ARCHIVED “Stimming, and I hope you like stimming too”: Declare your Stims!


ARCHIVED: Please note, whilst every effort has been made to update blog posts, this blog post has been archived and may present outdated and incorrect information and terminology. 

Stimming, or self-stimulatory behaviour as it is more formally known, is as common in the world of autism as wedding dresses installed with fairy lights are on My Big Fat Gypsy Wedding. Stimming is when someone repeats specific behaviours, such as flapping, rocking, spinning or repeating words and phrases. Whilst most people occupy their time with some form of Stimming, in its extreme form it is a key indicator of an Autistic Spectrum Disorder, as listed in the Diagnosis Statistics Manual (DSM IV). Surprisingly little is known about its function, but the most obvious theory is that in those who are hypersensitive, it may provide some form of control over overwhelming sensory input. For example, rocking whilst in a night club may help to control and block out some of the loud noise, smells and heat. Alternatively, in those at the opposite end of the scale who are hyposensitive, it may actually increase arousal.
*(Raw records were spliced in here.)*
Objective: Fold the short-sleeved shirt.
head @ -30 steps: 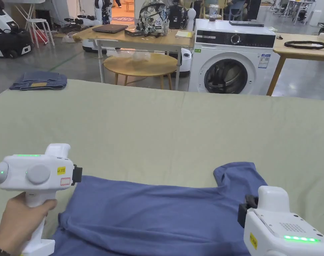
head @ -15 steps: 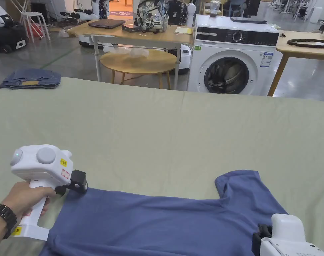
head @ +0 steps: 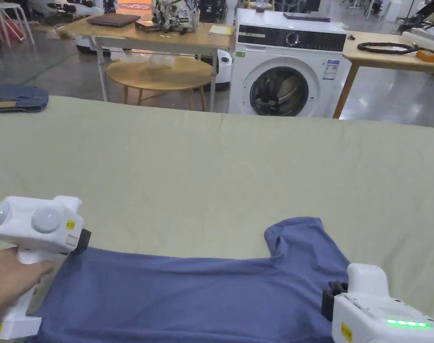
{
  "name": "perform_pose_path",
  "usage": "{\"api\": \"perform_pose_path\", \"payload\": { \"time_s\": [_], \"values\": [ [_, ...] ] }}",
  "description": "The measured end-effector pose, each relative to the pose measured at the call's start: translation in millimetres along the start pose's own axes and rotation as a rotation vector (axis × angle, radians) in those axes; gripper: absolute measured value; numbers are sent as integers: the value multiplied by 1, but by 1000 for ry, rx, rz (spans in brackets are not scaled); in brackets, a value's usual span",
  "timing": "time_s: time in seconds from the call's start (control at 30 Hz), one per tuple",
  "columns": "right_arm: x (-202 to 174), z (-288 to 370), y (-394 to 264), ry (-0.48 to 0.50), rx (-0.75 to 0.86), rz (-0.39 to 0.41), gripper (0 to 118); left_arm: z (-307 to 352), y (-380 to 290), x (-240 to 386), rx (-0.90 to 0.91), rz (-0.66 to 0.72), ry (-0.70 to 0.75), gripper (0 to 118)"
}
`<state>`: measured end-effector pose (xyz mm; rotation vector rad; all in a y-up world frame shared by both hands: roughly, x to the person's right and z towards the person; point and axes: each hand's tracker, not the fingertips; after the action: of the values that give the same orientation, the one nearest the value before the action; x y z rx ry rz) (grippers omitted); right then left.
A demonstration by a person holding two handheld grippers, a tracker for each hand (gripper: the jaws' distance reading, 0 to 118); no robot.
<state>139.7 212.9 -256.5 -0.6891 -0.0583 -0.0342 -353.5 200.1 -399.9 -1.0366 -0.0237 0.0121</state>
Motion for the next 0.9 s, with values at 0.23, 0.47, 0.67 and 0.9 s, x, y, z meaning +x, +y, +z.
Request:
{"api": "perform_pose_path", "payload": {
  "time_s": [0.23, 0.47, 0.67, 0.9],
  "values": [
    [43, -54, 75, 0, -134, -6, 28, 36, -11, -10, 93, 41, -37, 0],
    [60, -141, 104, -12, -327, 43, 66, 47, -22, -11, 131, 57, -50, 0],
    [58, -188, 97, 1, -452, 57, 67, 48, -26, -10, 134, 76, -55, 0],
    [56, -191, 95, 83, -431, 3, 0, 49, -28, -10, 133, 85, -57, 0]
  ]
}}
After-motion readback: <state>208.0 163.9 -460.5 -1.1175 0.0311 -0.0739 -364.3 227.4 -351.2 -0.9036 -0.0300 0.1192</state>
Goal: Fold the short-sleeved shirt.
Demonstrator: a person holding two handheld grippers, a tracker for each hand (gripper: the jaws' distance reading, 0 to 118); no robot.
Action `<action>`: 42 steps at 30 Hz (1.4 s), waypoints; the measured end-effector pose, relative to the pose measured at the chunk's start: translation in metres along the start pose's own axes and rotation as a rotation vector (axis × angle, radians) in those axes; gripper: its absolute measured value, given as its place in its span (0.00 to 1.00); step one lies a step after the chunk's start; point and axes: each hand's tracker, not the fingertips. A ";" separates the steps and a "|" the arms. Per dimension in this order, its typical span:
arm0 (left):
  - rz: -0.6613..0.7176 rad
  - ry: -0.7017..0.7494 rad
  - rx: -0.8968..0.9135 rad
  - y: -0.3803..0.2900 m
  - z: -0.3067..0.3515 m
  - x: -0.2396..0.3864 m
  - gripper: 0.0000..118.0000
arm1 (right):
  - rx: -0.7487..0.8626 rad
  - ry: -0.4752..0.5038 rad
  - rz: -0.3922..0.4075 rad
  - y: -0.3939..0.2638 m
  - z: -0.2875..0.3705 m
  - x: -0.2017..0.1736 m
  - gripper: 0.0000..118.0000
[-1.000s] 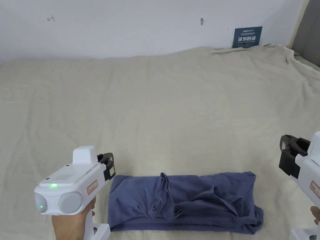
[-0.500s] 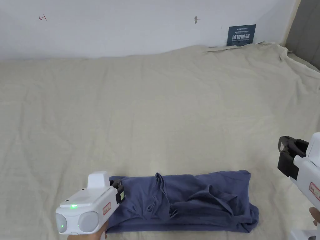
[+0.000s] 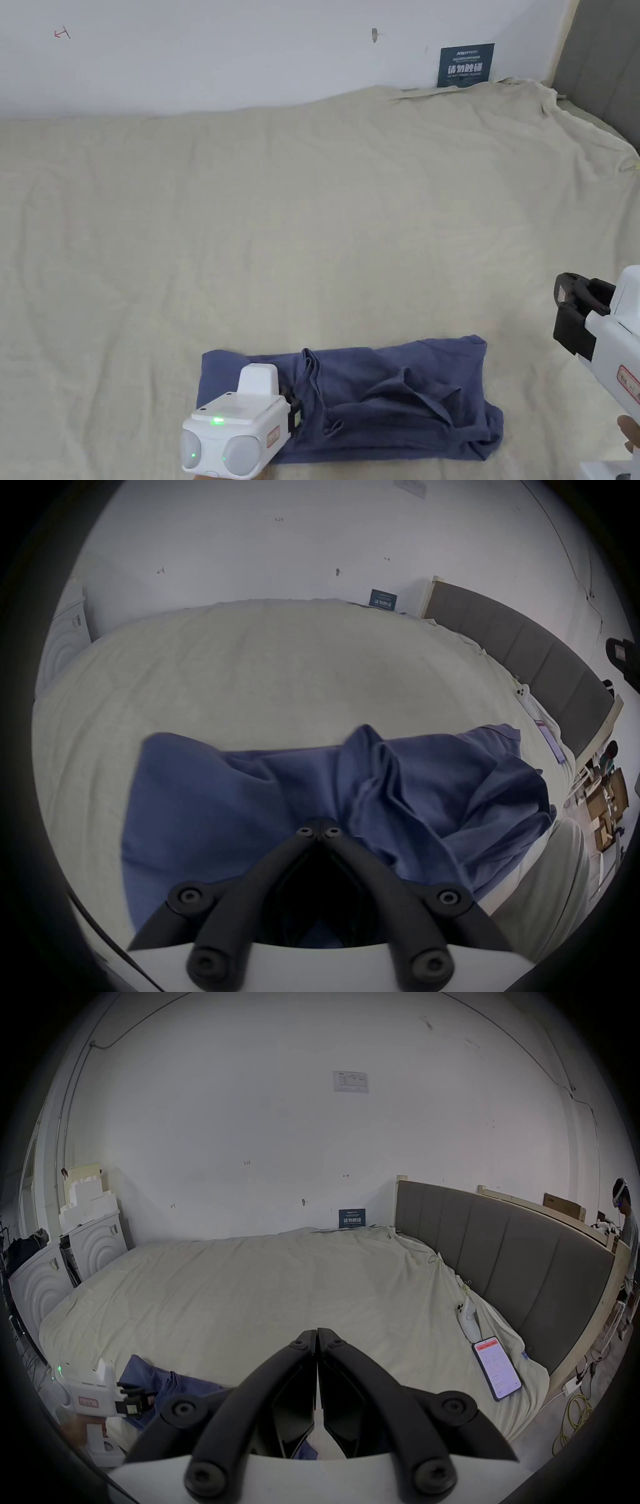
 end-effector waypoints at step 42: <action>0.061 -0.240 -0.050 0.093 0.103 -0.107 0.59 | 0.012 0.014 0.028 0.011 -0.001 -0.016 0.00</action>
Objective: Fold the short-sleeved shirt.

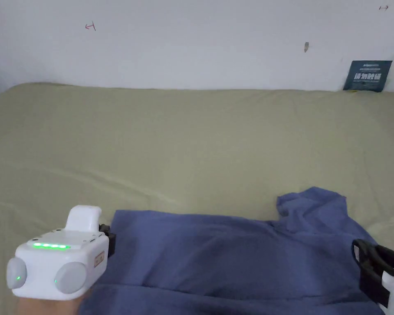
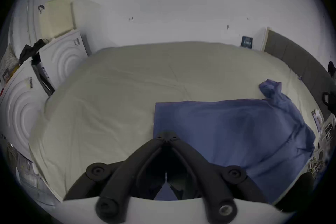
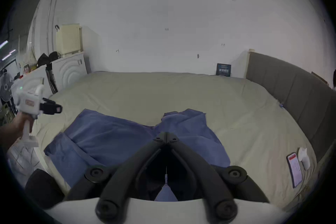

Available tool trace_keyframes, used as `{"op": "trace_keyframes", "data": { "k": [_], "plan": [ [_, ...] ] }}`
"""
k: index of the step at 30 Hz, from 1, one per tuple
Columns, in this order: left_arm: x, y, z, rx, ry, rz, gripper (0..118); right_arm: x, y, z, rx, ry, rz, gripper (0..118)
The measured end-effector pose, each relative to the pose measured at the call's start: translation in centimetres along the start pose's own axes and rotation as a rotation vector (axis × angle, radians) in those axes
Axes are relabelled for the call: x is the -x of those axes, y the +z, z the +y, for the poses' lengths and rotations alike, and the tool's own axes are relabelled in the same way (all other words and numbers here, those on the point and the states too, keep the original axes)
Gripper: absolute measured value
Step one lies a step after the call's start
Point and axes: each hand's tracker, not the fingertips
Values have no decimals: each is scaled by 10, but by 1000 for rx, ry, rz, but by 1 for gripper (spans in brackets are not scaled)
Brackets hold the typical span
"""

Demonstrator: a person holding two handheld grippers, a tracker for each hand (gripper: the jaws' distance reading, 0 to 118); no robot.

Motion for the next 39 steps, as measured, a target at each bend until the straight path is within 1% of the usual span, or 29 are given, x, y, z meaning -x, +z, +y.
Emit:
{"op": "trace_keyframes", "data": {
  "k": [2,3,4,5,6,7,10,11,13,14,15,16,17,18,19,20,21,23,24,25,26,27,28,29,31,33,35,36,39],
  "plan": [
    [11,-42,13,31,10,11,0,-8,-10,1,19,10,-7,2],
    [8,-47,27,37,16,30,18,-13,-16,1,34,9,-12,2],
    [11,-67,33,81,18,37,74,-18,-22,1,46,6,-18,2],
    [14,-86,38,131,17,31,105,-24,-26,0,55,9,-29,2],
    [17,-103,42,128,15,37,112,-31,-32,0,69,14,-42,2],
    [18,-119,45,150,-4,76,110,-38,-38,1,84,17,-59,2],
    [19,-159,48,189,-49,125,110,-61,-60,2,142,32,-125,2],
    [0,-149,51,190,-61,130,110,-69,-69,4,168,38,-143,2],
    [-9,-151,49,215,-73,128,108,-87,-94,6,206,48,-187,2],
    [-12,-147,50,230,-60,148,105,-97,-110,7,236,52,-191,2],
    [-12,-136,58,240,-37,126,93,-107,-129,8,274,58,-194,5],
    [-16,-127,58,219,-25,59,63,-115,-146,8,304,52,-184,26],
    [-22,-120,58,211,-12,34,35,-122,-164,8,328,53,-198,57],
    [-31,-113,57,198,-42,65,3,-129,-184,7,390,36,-166,79],
    [-26,-114,63,188,-81,66,1,-133,-202,4,458,41,-144,81],
    [-31,-111,62,182,-105,84,1,-136,-215,0,470,35,-185,81],
    [-35,-108,60,187,-115,73,1,-137,-227,-4,505,29,-177,81],
    [-34,-106,61,189,-110,69,1,-138,-242,-14,562,18,-209,79],
    [-34,-103,60,182,-113,70,1,-140,-246,-19,600,-6,-196,77],
    [-35,-101,59,179,-115,72,1,-140,-243,-17,580,-56,-188,65],
    [-36,-98,58,174,-118,73,1,-140,-238,-12,559,-82,-197,35],
    [-30,-98,59,172,-118,76,1,-139,-234,-7,554,-93,-169,2],
    [-29,-97,60,170,-115,75,1,-135,-230,-4,549,-63,-179,2],
    [-29,-94,60,168,-108,72,1,-126,-226,1,536,27,-201,2],
    [-28,-88,62,160,-102,71,1,-127,-223,6,568,-23,-132,2],
    [-28,-73,64,142,-99,67,1,-124,-204,20,514,-4,-165,2],
    [-23,-51,68,107,-81,50,1,-127,-182,37,460,-37,-140,2],
    [-21,-37,69,88,-75,42,1,-126,-165,46,429,-35,-122,2],
    [-11,17,66,2,-32,6,1,-119,-102,66,338,20,-94,2]
  ]
}}
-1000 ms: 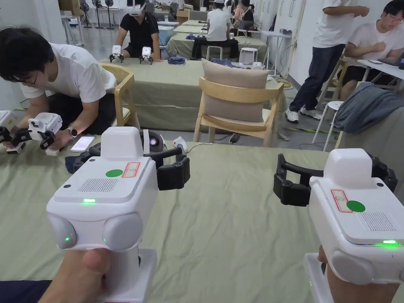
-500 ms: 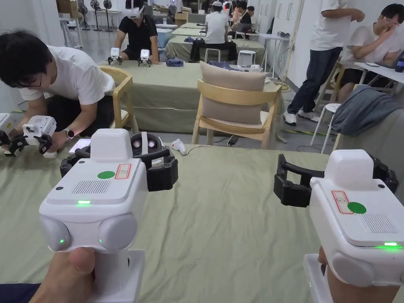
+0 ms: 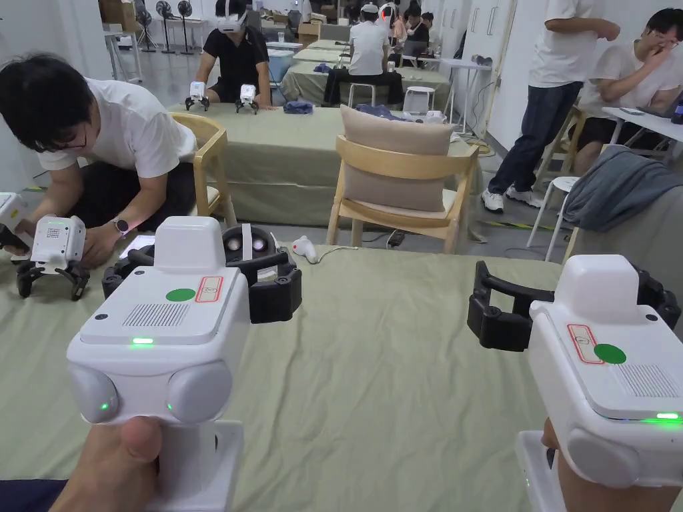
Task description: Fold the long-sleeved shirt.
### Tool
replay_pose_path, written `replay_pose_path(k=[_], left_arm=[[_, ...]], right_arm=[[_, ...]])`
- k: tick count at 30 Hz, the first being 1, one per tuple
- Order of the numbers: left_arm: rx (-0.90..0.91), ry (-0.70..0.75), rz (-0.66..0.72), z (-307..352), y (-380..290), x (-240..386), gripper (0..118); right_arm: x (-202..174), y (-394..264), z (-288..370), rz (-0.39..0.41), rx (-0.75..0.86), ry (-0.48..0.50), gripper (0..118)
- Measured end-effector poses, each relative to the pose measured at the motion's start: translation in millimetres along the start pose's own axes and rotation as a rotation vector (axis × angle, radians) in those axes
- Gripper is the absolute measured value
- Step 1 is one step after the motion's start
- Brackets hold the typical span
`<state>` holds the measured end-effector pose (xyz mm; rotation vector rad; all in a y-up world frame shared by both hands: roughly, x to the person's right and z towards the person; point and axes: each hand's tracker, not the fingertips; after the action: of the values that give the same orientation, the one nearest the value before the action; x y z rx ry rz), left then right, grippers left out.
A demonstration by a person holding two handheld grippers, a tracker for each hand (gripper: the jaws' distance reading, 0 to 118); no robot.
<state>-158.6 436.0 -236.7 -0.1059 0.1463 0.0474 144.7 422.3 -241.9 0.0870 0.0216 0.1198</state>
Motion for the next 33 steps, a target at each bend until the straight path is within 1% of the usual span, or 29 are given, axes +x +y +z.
replay_pose_path(k=[13,18,21,25,33], left_arm=[[0.012,0.010,0.020,-0.8,13.4,-6.6,111],[0.005,0.003,0.000,-2.9,11.5,-9.6,111],[-0.006,0.012,0.038,-4.4,9.3,-10.9,111],[-0.008,0.021,0.021,-4.3,8.5,-11.0,111],[-0.025,-0.010,-0.004,-3.5,5.4,-6.7,111]], right_arm=[[2.4,3.4,-0.9,-0.010,0.006,-0.001,118],[3.5,4.6,-0.6,-0.013,0.011,-0.001,118],[3.8,4.6,-0.4,-0.010,0.011,-0.001,118],[3.6,4.6,-0.3,-0.010,0.009,0.001,118],[0.9,4.1,-0.8,-0.008,0.007,0.006,118]])
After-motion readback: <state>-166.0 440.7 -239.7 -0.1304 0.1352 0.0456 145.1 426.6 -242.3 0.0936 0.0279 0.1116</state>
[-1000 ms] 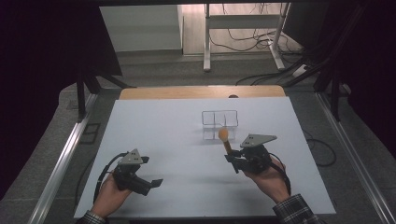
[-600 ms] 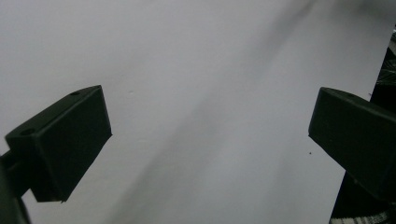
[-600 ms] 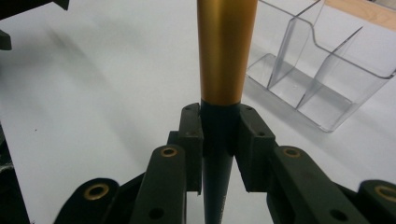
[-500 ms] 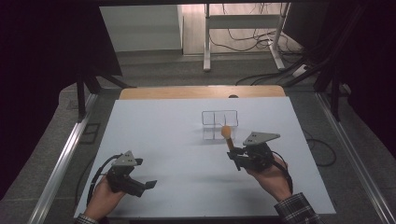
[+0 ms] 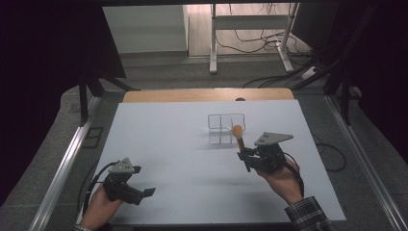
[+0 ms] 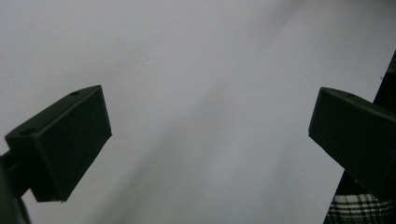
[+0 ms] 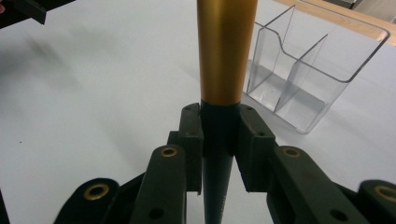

Almost everyone has fiddled with their hair when nervous on a date, repeatedly stirred their drink with a straw whilst in a bar, tapped the desk whilst bored in class, or bitten their nails before a test. But what makes stimming different for an autistic person is the quantity of stims and the obsessive nature of them. I have always been known by my friends and family to have a lot of ‘quirks’, however, as one of my very blunt housemates once pointed out: “Hannah, you have to many quirks for them to be quirky”. On their own all my little stims seemed almost normal, but put together, the obsessiveness and quantity of them was somewhat odd. Stimming was the last autistic trait I accepted after my diagnosis, but a key one in overcoming my anxiety. I had spent a long time denying myself of my stims and instead being overwhelmed by situations and having recurrent panic attacks.  I have since checked with several of my best friends and partner with regards to my stims, and apparently they’ve been very obvious ever since I’ve known them. So no more hiding, it’s time to declare our stims!

Top 5 Stims

  1. Scratching Silky material

       2. Making odd sounds at the back of throat when it’s too quiet or I’ve not spoke for ages, which promptly make my partner jump in the middle of the night.

3. Repeating words, songs and phrases.
You may only find it funny the first time, but I will still find it funny after the 100th time. Yesterday’s record was a 10 minute rendition of the first two lines of “Karma Camelion” by Culture Club, whilst trying to cook dinner.

4.Watching the washing machine go round and round and round and round…

5. Muscle Twitching
Whilst mentally drawing out the edges of objects in a room and/or buildings. Ideal for long car journeys and boring meetings/lectures.  Also nose twitching/bum and leg twitching until both sides feel even, although this latter method is more noticeable than the former.

So now I’ve confessed mine, what are yours!?